Me levanté por un vaso de agua y le dije que se acomodara en el otro sillón. En cuanto regresé los demás también esperaban en la sala. Creo que habían sido pocas las noches, tal vez ninguna, en las que habría compartido historias de la familia con mis hijos. Me senté. Pensé en la trágica muerte de mi padre, mi abuelo y en la desaparición de mi esposa, su madre. Tal vez el dolor de su recuerdo aprisionaba mi memoria, por eso no había podido hablar de ello con la naturalidad y entusiasmo que tal vez ellos esperaban. Como sea, los chicos me miraban impacientes. Un viento fresco entró por la ventana, el último respiro nocturno en esta casa, pensé que podríamos aprovechar parte de la noche para recordar lo que ha visto este encino de tres patas a lo largo de sus casi novecientos años. Tomé un poco de agua y preparé la garganta para contarles lo siguiente.

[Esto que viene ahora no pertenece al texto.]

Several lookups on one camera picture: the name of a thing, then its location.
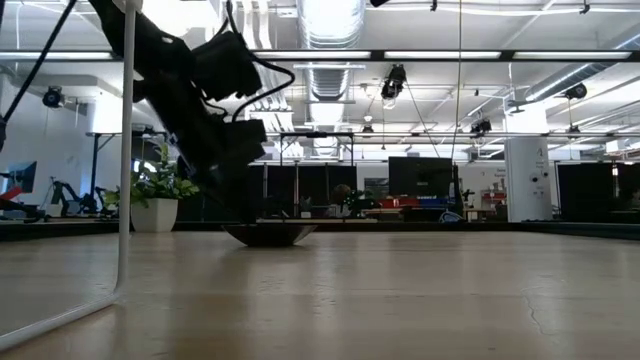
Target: fluorescent light fixture
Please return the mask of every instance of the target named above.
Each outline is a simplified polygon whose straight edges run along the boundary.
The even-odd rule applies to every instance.
[[[364,70],[362,64],[293,64],[296,70]]]
[[[0,61],[36,61],[40,57],[39,51],[2,51]],[[47,54],[48,61],[113,61],[117,60],[109,51],[51,51]]]
[[[518,51],[517,60],[624,60],[630,51]]]
[[[370,51],[335,51],[335,50],[305,50],[305,51],[256,51],[255,55],[263,60],[293,60],[304,59],[331,60],[331,59],[369,59]]]
[[[497,59],[500,51],[385,51],[385,59]]]

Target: lamp
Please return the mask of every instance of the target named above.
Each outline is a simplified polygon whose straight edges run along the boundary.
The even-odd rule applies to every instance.
[[[160,30],[173,36],[183,36],[189,31],[190,18],[181,14],[180,0],[146,0],[142,3],[145,14]]]

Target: black monitor
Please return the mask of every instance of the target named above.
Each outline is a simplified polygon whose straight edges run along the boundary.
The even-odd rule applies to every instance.
[[[390,195],[448,197],[452,181],[451,159],[389,158]]]

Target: white metal rod
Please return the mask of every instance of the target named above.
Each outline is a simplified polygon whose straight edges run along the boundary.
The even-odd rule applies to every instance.
[[[113,292],[104,298],[89,302],[45,320],[0,336],[0,351],[7,350],[46,332],[76,321],[112,305],[122,294],[127,280],[129,257],[129,205],[131,189],[131,113],[133,105],[133,53],[135,41],[135,1],[126,2],[125,69],[122,111],[122,163],[120,199],[120,238],[118,241],[118,277]]]

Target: security camera
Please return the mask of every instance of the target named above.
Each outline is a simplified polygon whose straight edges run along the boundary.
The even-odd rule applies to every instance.
[[[42,97],[44,106],[52,109],[59,109],[64,105],[64,96],[60,86],[49,86],[49,90]]]

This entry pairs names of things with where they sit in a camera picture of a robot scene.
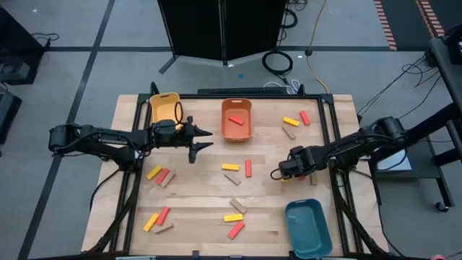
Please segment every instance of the teal plastic bin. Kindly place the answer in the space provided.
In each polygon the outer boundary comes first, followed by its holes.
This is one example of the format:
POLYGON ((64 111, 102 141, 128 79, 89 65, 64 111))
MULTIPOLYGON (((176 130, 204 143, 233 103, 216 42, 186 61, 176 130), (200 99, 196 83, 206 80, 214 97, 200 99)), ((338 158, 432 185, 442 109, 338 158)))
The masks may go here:
POLYGON ((311 259, 331 253, 331 236, 319 201, 304 199, 290 202, 286 206, 286 221, 297 257, 311 259))

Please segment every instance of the yellow cable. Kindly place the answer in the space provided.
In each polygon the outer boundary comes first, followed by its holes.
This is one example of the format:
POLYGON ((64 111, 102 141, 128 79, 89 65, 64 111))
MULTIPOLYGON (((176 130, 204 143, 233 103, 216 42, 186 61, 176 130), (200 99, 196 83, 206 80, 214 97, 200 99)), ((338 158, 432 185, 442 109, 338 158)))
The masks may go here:
MULTIPOLYGON (((321 14, 323 13, 324 7, 326 6, 326 2, 327 0, 324 0, 323 6, 321 7, 321 10, 319 10, 318 18, 316 18, 315 27, 313 28, 313 34, 311 35, 310 47, 308 47, 310 51, 313 50, 313 41, 315 40, 316 28, 318 27, 319 18, 321 17, 321 14)), ((308 64, 308 68, 310 68, 311 73, 313 73, 313 76, 316 78, 316 81, 318 81, 319 84, 323 85, 326 93, 329 93, 329 88, 327 87, 327 85, 322 80, 320 80, 318 76, 316 76, 315 71, 313 70, 313 68, 311 68, 310 62, 308 61, 308 56, 306 56, 306 63, 308 64)))

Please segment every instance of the black partition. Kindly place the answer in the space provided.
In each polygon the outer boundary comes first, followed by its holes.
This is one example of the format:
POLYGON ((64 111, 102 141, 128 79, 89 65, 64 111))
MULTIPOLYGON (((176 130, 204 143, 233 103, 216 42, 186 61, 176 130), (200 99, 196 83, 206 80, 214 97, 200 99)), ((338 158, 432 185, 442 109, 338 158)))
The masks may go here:
POLYGON ((158 0, 173 55, 223 61, 276 48, 287 0, 158 0))
POLYGON ((46 47, 0 7, 0 81, 32 84, 46 47))

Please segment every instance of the orange plastic bin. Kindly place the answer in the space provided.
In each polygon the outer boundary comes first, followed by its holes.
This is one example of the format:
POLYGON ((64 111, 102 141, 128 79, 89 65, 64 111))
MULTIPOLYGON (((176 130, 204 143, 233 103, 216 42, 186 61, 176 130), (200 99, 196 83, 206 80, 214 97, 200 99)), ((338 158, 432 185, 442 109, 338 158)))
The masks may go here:
MULTIPOLYGON (((175 119, 175 105, 180 102, 180 95, 178 93, 170 92, 158 95, 153 95, 149 99, 152 109, 152 123, 156 123, 165 119, 172 119, 177 123, 175 119)), ((181 118, 180 106, 176 106, 177 118, 181 118)), ((176 126, 176 129, 180 129, 181 124, 176 126)))
POLYGON ((252 137, 252 102, 245 98, 228 98, 222 103, 222 135, 229 142, 246 142, 252 137), (236 116, 244 121, 241 126, 229 119, 236 116))

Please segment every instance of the wooden block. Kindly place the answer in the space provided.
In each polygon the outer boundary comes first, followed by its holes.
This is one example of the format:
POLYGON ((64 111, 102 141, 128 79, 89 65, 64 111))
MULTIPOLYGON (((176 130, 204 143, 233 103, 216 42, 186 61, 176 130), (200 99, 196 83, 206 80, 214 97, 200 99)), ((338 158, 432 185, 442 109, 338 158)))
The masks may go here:
POLYGON ((311 124, 310 119, 308 118, 308 115, 305 111, 300 111, 300 116, 302 116, 303 123, 305 123, 306 126, 311 124))
POLYGON ((282 126, 282 129, 284 130, 284 132, 286 132, 286 135, 291 139, 295 139, 295 134, 293 132, 293 130, 291 130, 290 126, 282 126))
POLYGON ((165 226, 162 226, 162 227, 154 227, 154 234, 159 234, 159 233, 162 233, 166 230, 169 230, 170 228, 173 228, 173 223, 169 223, 165 226))
POLYGON ((239 203, 237 199, 231 199, 230 203, 233 207, 239 210, 240 213, 245 214, 247 212, 247 209, 241 203, 239 203))
POLYGON ((239 165, 231 164, 231 163, 223 163, 222 169, 223 170, 239 170, 239 165))
POLYGON ((244 219, 244 216, 242 214, 232 214, 232 215, 226 215, 224 219, 225 219, 225 222, 240 221, 244 219))
POLYGON ((161 170, 162 166, 156 166, 154 169, 151 170, 150 173, 148 173, 148 175, 146 175, 146 178, 148 178, 148 180, 152 180, 158 173, 160 173, 161 170))
POLYGON ((238 179, 234 174, 232 173, 225 173, 225 177, 228 178, 228 180, 232 181, 234 184, 239 185, 240 184, 240 179, 238 179))
POLYGON ((310 174, 311 185, 318 185, 318 176, 316 174, 317 173, 311 173, 310 174))
POLYGON ((167 174, 169 172, 170 172, 170 170, 168 170, 167 168, 162 170, 159 177, 157 177, 156 183, 160 185, 162 183, 162 181, 165 179, 165 177, 167 177, 167 174))
POLYGON ((167 177, 164 178, 164 181, 160 184, 161 187, 167 187, 168 183, 175 177, 175 173, 167 174, 167 177))
POLYGON ((244 124, 244 120, 238 118, 237 116, 230 116, 228 119, 229 119, 230 121, 235 122, 236 124, 239 124, 239 125, 243 125, 243 124, 244 124))
POLYGON ((244 222, 239 221, 236 224, 236 226, 234 226, 234 228, 231 229, 231 232, 228 234, 228 237, 230 237, 231 239, 234 239, 234 237, 239 233, 241 229, 243 229, 243 227, 244 227, 244 222))
POLYGON ((245 177, 252 177, 252 161, 245 160, 245 177))
POLYGON ((146 225, 143 227, 144 232, 149 232, 152 226, 156 223, 157 218, 159 217, 158 214, 153 214, 146 225))
POLYGON ((159 219, 157 220, 158 225, 164 224, 165 218, 167 217, 168 211, 170 209, 168 207, 163 207, 162 211, 160 212, 159 219))
POLYGON ((286 117, 286 116, 284 117, 284 123, 287 123, 287 124, 292 125, 292 126, 295 126, 295 127, 297 127, 297 126, 300 124, 299 121, 294 120, 294 119, 292 119, 292 118, 288 118, 288 117, 286 117))

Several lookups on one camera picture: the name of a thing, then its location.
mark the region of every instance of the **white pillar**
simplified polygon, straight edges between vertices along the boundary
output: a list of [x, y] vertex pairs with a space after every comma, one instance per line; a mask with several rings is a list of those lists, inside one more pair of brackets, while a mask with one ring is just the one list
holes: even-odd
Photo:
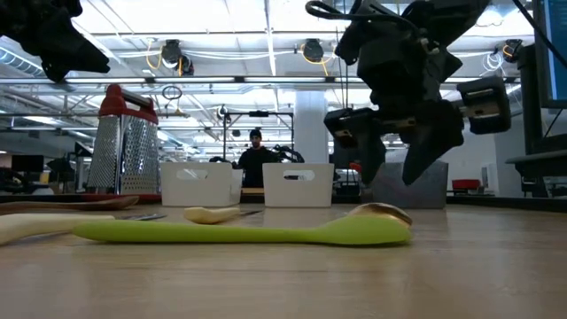
[[297, 91], [295, 95], [295, 150], [306, 163], [328, 163], [329, 133], [323, 124], [327, 114], [325, 92]]

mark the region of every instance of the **metal grater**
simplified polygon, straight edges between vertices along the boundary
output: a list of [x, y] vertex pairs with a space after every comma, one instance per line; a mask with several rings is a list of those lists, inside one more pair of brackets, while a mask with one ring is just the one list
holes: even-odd
[[[139, 110], [128, 108], [126, 102], [138, 105]], [[157, 194], [158, 117], [152, 101], [111, 85], [99, 115], [88, 191]]]

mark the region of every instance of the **computer monitor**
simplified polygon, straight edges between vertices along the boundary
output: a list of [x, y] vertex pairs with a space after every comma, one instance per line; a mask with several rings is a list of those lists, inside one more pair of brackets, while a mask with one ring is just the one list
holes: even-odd
[[[533, 1], [533, 17], [549, 41], [567, 58], [567, 2], [561, 0]], [[535, 33], [538, 57], [540, 102], [542, 108], [567, 108], [567, 68], [554, 57]]]
[[12, 170], [16, 172], [41, 173], [43, 163], [43, 155], [12, 155]]

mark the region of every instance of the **gray bin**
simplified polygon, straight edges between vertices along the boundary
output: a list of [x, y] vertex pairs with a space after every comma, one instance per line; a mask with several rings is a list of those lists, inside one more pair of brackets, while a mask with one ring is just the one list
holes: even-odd
[[409, 186], [401, 180], [402, 168], [403, 163], [384, 163], [372, 185], [361, 190], [362, 202], [380, 202], [399, 208], [445, 207], [449, 164], [434, 162]]

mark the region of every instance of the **spoon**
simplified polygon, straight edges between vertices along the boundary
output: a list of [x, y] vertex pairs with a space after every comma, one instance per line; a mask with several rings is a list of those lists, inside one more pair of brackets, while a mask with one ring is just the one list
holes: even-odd
[[57, 210], [80, 210], [80, 211], [112, 211], [121, 210], [135, 205], [139, 200], [138, 196], [128, 196], [124, 198], [115, 198], [108, 200], [100, 200], [95, 202], [81, 203], [51, 203], [51, 202], [34, 202], [21, 201], [0, 204], [1, 214], [12, 214], [19, 211], [34, 209], [57, 209]]
[[240, 208], [220, 208], [220, 209], [207, 209], [203, 207], [185, 208], [183, 217], [186, 220], [195, 222], [202, 225], [213, 225], [220, 222], [227, 222], [237, 217], [244, 217], [249, 214], [256, 214], [263, 212], [263, 210], [256, 210], [251, 212], [241, 212]]
[[308, 229], [188, 225], [166, 222], [100, 221], [76, 226], [78, 237], [121, 243], [314, 243], [377, 245], [404, 243], [410, 232], [399, 221], [350, 215]]
[[97, 214], [9, 214], [0, 216], [0, 245], [33, 235], [68, 232], [82, 222], [105, 220], [151, 221], [164, 214], [112, 216]]

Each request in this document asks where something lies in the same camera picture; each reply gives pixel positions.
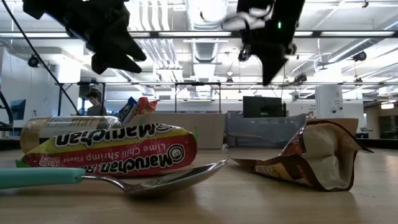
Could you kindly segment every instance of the gray bin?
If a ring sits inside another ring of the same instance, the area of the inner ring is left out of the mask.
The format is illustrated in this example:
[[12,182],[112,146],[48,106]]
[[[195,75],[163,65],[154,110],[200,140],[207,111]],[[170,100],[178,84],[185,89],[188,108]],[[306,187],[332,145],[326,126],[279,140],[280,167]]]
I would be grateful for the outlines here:
[[243,118],[239,111],[226,114],[229,147],[284,147],[305,124],[305,114],[288,118]]

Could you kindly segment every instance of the computer monitor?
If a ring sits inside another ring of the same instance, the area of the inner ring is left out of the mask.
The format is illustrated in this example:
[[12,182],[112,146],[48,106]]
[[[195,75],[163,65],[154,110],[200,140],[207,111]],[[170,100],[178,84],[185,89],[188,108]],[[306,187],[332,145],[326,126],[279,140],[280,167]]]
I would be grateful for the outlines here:
[[281,98],[243,97],[243,118],[280,118],[284,116]]
[[26,100],[14,100],[10,102],[12,118],[23,120],[25,115]]

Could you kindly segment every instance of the man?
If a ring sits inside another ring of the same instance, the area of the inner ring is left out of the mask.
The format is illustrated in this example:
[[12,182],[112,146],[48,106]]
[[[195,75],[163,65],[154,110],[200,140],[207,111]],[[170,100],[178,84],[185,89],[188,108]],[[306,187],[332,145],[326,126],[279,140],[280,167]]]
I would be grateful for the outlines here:
[[87,94],[88,101],[93,105],[91,108],[87,110],[87,116],[106,116],[106,108],[102,109],[102,104],[98,99],[97,92],[91,91]]

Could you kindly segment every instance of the fluorescent light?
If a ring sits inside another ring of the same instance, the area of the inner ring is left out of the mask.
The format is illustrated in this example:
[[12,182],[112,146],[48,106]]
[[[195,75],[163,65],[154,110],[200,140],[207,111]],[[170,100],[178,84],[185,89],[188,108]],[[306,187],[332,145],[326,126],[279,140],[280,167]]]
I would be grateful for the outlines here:
[[186,43],[186,44],[195,44],[195,43],[228,43],[228,40],[196,40],[196,39],[192,39],[192,40],[183,40],[182,42]]
[[106,83],[107,85],[131,85],[131,83]]
[[[65,32],[26,32],[28,38],[70,38]],[[24,38],[20,32],[0,32],[0,39]]]
[[383,110],[388,110],[388,109],[393,109],[393,108],[394,108],[393,103],[384,103],[381,105],[381,109],[383,109]]
[[226,31],[159,32],[159,37],[230,37]]
[[389,37],[394,34],[395,31],[324,31],[321,33],[322,37],[334,37],[334,36],[378,36],[378,37]]
[[313,34],[311,31],[296,31],[294,32],[295,37],[309,37]]
[[148,32],[130,32],[130,36],[134,37],[134,38],[150,37],[150,33],[148,33]]

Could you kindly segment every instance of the instant noodle package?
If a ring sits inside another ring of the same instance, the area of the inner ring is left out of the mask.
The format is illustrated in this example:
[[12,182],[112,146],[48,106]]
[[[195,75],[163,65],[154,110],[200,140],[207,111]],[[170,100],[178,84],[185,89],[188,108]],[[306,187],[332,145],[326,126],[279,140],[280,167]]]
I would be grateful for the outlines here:
[[309,121],[275,158],[234,161],[259,174],[314,187],[322,191],[350,190],[354,184],[354,161],[362,147],[337,123]]
[[135,115],[155,113],[156,105],[157,101],[149,102],[146,97],[141,97],[138,101],[130,97],[126,105],[117,113],[116,117],[118,117],[123,124],[128,124]]
[[197,142],[189,131],[147,124],[55,136],[16,163],[18,167],[81,167],[87,174],[128,177],[182,169],[196,154]]

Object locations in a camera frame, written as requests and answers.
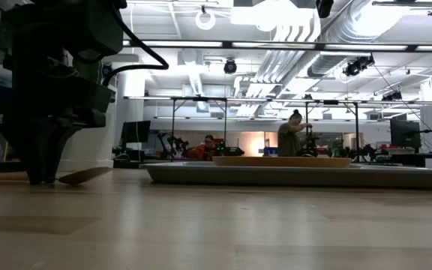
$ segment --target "woman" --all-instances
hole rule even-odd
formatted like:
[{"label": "woman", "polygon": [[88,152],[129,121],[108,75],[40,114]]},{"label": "woman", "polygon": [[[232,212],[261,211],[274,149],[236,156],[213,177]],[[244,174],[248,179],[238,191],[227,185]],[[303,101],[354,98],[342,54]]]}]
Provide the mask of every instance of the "woman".
[{"label": "woman", "polygon": [[277,131],[277,152],[280,157],[297,157],[302,150],[304,142],[300,142],[296,133],[306,127],[312,128],[309,123],[301,124],[302,115],[295,109],[287,123],[282,124]]},{"label": "woman", "polygon": [[212,161],[212,157],[215,155],[216,145],[215,138],[212,135],[206,135],[204,138],[204,144],[198,145],[195,149],[190,152],[190,158]]}]

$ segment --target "gray platform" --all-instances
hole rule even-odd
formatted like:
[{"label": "gray platform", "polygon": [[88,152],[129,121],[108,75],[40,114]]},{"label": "gray platform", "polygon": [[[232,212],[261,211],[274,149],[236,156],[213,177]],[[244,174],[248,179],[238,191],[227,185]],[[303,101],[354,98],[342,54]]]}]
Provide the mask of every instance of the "gray platform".
[{"label": "gray platform", "polygon": [[294,185],[368,188],[432,188],[432,169],[368,166],[349,168],[215,166],[212,162],[144,164],[155,183]]}]

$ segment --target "person in orange shirt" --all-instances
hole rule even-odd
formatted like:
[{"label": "person in orange shirt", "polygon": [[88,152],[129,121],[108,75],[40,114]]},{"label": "person in orange shirt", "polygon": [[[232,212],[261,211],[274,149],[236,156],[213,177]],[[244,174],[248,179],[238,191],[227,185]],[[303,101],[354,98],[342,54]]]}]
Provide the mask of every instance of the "person in orange shirt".
[{"label": "person in orange shirt", "polygon": [[189,158],[212,161],[215,151],[215,138],[212,135],[206,135],[204,138],[204,144],[198,145],[196,148],[190,151]]}]

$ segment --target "computer monitor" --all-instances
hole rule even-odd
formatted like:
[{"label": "computer monitor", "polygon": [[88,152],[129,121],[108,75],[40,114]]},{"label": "computer monitor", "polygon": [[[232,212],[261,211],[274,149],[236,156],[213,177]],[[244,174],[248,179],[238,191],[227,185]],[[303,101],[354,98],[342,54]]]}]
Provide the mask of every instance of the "computer monitor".
[{"label": "computer monitor", "polygon": [[125,122],[121,132],[121,147],[126,149],[127,143],[147,143],[151,121]]},{"label": "computer monitor", "polygon": [[393,146],[411,147],[418,151],[421,147],[419,123],[391,119],[391,144]]}]

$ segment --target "person in olive shirt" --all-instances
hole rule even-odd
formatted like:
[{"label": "person in olive shirt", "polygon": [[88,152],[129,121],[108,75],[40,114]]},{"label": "person in olive shirt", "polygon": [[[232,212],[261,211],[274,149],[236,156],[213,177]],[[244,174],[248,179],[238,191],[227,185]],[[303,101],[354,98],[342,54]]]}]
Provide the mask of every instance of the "person in olive shirt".
[{"label": "person in olive shirt", "polygon": [[282,124],[277,131],[277,152],[279,157],[297,157],[302,150],[304,141],[300,142],[296,133],[306,127],[312,128],[309,123],[301,124],[302,115],[295,109],[287,123]]}]

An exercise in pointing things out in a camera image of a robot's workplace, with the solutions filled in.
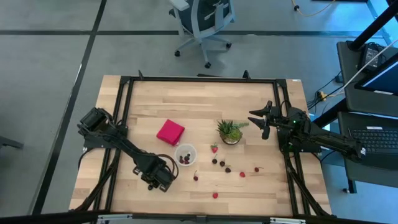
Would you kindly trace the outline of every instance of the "white bowl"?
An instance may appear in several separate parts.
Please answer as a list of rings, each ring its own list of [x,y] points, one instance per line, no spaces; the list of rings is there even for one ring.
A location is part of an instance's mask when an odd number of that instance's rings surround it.
[[[187,154],[190,155],[189,164],[180,163],[180,156],[184,158]],[[174,158],[180,166],[190,166],[197,159],[197,150],[191,144],[181,144],[175,149]]]

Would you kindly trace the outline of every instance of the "potted succulent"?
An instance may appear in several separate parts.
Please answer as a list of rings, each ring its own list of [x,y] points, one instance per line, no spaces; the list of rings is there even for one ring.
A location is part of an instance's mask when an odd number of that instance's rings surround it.
[[[247,125],[249,123],[234,124],[233,121],[221,120],[218,122],[217,131],[225,144],[234,145],[241,140],[243,135],[239,129]]]

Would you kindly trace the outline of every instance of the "succulent plant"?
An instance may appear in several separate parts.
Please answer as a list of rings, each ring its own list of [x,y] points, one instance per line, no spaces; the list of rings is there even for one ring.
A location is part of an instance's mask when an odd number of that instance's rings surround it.
[[[243,133],[239,130],[242,127],[249,125],[249,123],[234,124],[233,121],[221,120],[218,122],[218,129],[221,138],[238,141],[242,138]]]

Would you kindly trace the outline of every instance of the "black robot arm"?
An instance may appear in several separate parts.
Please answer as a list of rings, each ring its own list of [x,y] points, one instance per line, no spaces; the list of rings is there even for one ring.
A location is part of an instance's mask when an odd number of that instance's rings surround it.
[[[149,153],[136,147],[125,137],[122,131],[123,127],[115,124],[112,116],[104,109],[91,109],[80,121],[78,127],[80,129],[79,133],[83,135],[85,139],[98,138],[106,141],[130,156],[136,165],[133,173],[138,175],[142,172],[141,179],[147,182],[151,187],[158,187],[161,191],[166,192],[171,183],[177,178],[178,166],[170,156]],[[167,158],[172,162],[172,170],[170,170],[161,157]]]
[[[366,155],[365,149],[359,141],[319,128],[310,121],[304,111],[290,107],[287,116],[282,116],[280,111],[280,107],[272,106],[272,102],[268,101],[267,106],[263,109],[249,112],[264,117],[263,119],[248,119],[263,130],[263,139],[268,139],[269,126],[273,126],[283,133],[282,137],[286,144],[299,147],[302,152],[312,152],[308,151],[306,146],[317,145],[338,151],[345,158],[354,162],[360,162]]]

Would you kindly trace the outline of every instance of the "wooden table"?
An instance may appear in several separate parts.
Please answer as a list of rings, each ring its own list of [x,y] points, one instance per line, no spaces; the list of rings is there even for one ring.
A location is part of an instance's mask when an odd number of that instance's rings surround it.
[[[105,75],[96,107],[113,111],[120,76]],[[307,110],[300,80],[287,80],[290,102]],[[291,215],[289,189],[283,155],[279,152],[275,128],[268,140],[254,124],[242,129],[243,138],[235,146],[222,143],[216,132],[221,119],[247,122],[249,110],[275,104],[271,84],[205,82],[134,82],[129,108],[128,138],[137,147],[156,154],[174,156],[175,147],[156,138],[166,119],[185,127],[180,143],[193,144],[198,157],[189,167],[180,167],[180,175],[166,193],[147,190],[147,184],[132,173],[132,159],[122,153],[113,196],[113,212],[208,214],[208,215]],[[210,149],[218,144],[217,158],[231,165],[227,174],[219,164],[212,164]],[[103,161],[103,149],[94,149],[81,162],[70,208],[79,206],[97,184]],[[325,181],[319,161],[301,153],[306,186],[318,203],[330,213]],[[263,167],[255,172],[255,167]],[[199,180],[193,180],[197,170]],[[244,171],[246,177],[239,173]],[[101,208],[107,190],[104,190]],[[219,197],[214,199],[213,192]],[[298,208],[302,201],[296,186]]]

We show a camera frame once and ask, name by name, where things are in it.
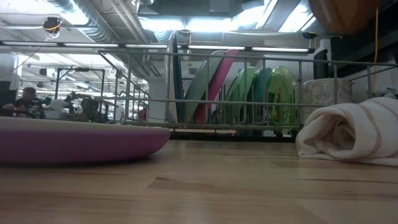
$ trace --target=white towel
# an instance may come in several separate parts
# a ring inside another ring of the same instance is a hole
[[[317,109],[296,145],[300,157],[398,166],[398,100],[380,97]]]

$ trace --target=orange object
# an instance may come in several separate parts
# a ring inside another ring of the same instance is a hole
[[[379,0],[309,0],[309,3],[314,16],[329,32],[350,35],[368,24]]]

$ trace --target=person
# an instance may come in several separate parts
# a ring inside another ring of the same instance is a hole
[[[24,88],[22,98],[13,103],[3,106],[7,110],[42,110],[43,106],[40,100],[36,97],[36,89],[32,87]]]

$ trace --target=wooden floor
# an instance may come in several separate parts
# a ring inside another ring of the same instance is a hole
[[[0,167],[0,223],[398,223],[398,169],[294,144],[170,141],[150,159]]]

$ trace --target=ceiling light
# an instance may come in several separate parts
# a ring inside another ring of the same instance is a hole
[[[149,19],[138,17],[143,29],[153,32],[163,32],[167,30],[183,30],[184,24],[180,19]]]
[[[200,49],[200,50],[244,50],[244,47],[235,47],[235,46],[189,45],[188,48]]]
[[[51,42],[19,42],[19,41],[2,41],[3,45],[13,45],[13,46],[29,46],[29,47],[56,47],[57,43]]]
[[[227,32],[231,30],[231,19],[191,19],[187,29],[194,32]]]
[[[286,19],[279,32],[297,32],[312,18],[312,11],[309,9],[308,0],[301,0],[298,6]]]
[[[166,49],[165,44],[126,44],[127,48],[137,48],[137,49]]]
[[[315,18],[315,16],[313,16],[313,17],[301,28],[301,31],[307,30],[316,20],[317,20],[317,18]]]
[[[256,29],[262,29],[264,27],[277,2],[278,0],[264,0],[264,6],[266,7],[266,10],[258,21]]]
[[[66,43],[66,47],[119,47],[118,44],[84,44],[84,43]]]
[[[308,53],[309,49],[297,49],[297,48],[288,48],[288,47],[252,47],[253,51],[262,51],[262,52],[290,52],[290,53]]]

Muchachos, nosotros somos descendientes de una familia que es casi tan vieja como este árbol. Según los humanos hoy vivimos en el 2021. Bueno, las cosas no siempre fueron como hoy en día. Hace aproximadamente setecientos años, allá en el norte, cerca de donde viviremos, se fundó un imperio. Me contó su abuelo, Poncho, que antes ese lugar no estaba lleno de ratas y cemento, en aquellos años cinco lagunas rodeaban a una pequeña isla, había árboles frutales de todo tipo, lluvias abundantes, un sol que nutría a los árboles y plantas cada mañana. Suena bien ¿No? La verdad es que no todo era armonía y felicidad, los nuestros tenían que correr, de allí que seamos tan buenos en ello. Los humanos capturaban a nuestros ancestros y les abrían con rocas afiladas el pecho, con la sangre hacían bailes y movimientos y pedían al cielo lluvia, calor o lo que se les ocurriera, incluso entre ellos se hacían eso. En fin, uno de sus abuelos lejanos y sus compañeros corrían entre los caminos de tierra, atravesaban nadando y tomaban parte de sus cosechas, regresaban cada día para alimentarse, aunque poco a poco, los hombres inventaron métodos para matar ardillas. Eso nos llevó a acumular. No iban a arriesgar a diario el pellejo para tener comida. Todo parecía que se mantendría en esa armonía, entre los días en que los humanos se descuidaban y los días en que nuestra especie tenía lo suficiente para comer sin necesidad de tomar riesgos.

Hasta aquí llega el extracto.